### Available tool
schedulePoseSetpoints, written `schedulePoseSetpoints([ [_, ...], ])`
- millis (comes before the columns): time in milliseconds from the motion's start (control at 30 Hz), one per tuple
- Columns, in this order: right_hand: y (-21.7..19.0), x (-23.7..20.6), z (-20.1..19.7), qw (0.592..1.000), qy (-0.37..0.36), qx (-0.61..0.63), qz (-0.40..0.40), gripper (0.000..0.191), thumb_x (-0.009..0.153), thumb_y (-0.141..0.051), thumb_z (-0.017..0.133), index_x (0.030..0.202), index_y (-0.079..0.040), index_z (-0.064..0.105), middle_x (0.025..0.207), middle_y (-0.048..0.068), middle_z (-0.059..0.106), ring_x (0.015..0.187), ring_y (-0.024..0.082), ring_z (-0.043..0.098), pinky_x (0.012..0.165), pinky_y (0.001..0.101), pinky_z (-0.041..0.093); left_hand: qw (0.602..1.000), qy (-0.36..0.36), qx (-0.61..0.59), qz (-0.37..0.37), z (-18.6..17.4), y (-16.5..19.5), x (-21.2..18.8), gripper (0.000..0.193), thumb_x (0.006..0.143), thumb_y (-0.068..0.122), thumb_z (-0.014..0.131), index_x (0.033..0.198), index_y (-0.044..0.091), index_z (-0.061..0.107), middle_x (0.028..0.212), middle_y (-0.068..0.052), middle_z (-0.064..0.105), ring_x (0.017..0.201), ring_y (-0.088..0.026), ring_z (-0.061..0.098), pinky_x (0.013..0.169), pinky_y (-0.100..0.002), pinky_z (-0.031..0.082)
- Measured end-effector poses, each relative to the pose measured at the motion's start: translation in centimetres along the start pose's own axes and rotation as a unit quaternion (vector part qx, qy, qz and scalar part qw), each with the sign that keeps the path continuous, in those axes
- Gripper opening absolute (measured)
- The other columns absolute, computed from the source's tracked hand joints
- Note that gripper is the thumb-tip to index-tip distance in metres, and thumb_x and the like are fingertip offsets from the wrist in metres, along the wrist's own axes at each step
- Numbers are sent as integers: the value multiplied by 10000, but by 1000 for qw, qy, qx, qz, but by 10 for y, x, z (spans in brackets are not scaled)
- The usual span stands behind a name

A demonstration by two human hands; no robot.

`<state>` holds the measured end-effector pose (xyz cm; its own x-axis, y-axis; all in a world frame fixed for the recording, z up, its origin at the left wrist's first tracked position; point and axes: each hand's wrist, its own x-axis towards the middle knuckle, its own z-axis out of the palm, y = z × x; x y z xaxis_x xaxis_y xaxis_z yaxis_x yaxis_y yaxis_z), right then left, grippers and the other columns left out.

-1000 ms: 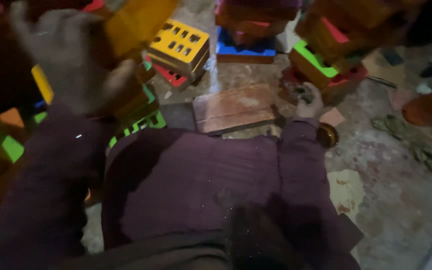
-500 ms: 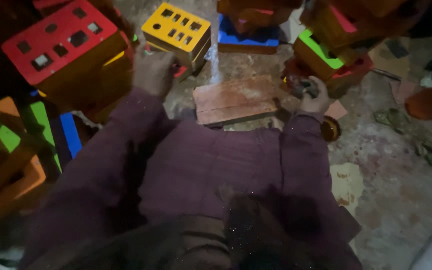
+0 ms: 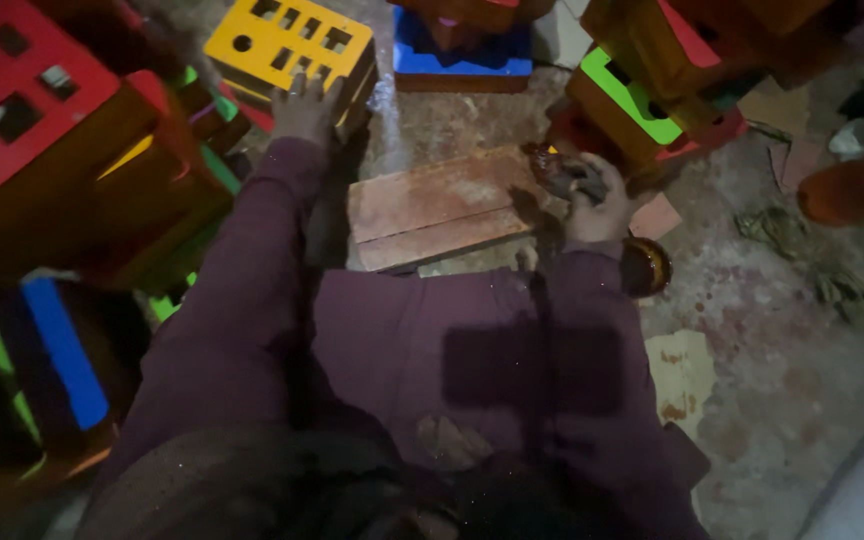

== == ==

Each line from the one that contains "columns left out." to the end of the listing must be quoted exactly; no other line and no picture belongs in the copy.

:: ANSWER ::
`<state>` holds the measured end-effector pose (xyz cm; its own x-axis, y-axis; all in a world frame fixed for the recording, z up, its origin at the left wrist's first tracked position; point and axes: each hand's wrist, its own x-axis towards the middle knuckle, its own z-axis out of the palm, y = z × x; x y z xaxis_x xaxis_y xaxis_z yaxis_x yaxis_y yaxis_z), right then left, grippers and the other columns left out.

-1000 ms: 
-500 ms: 
+0 ms: 

The response is now complete.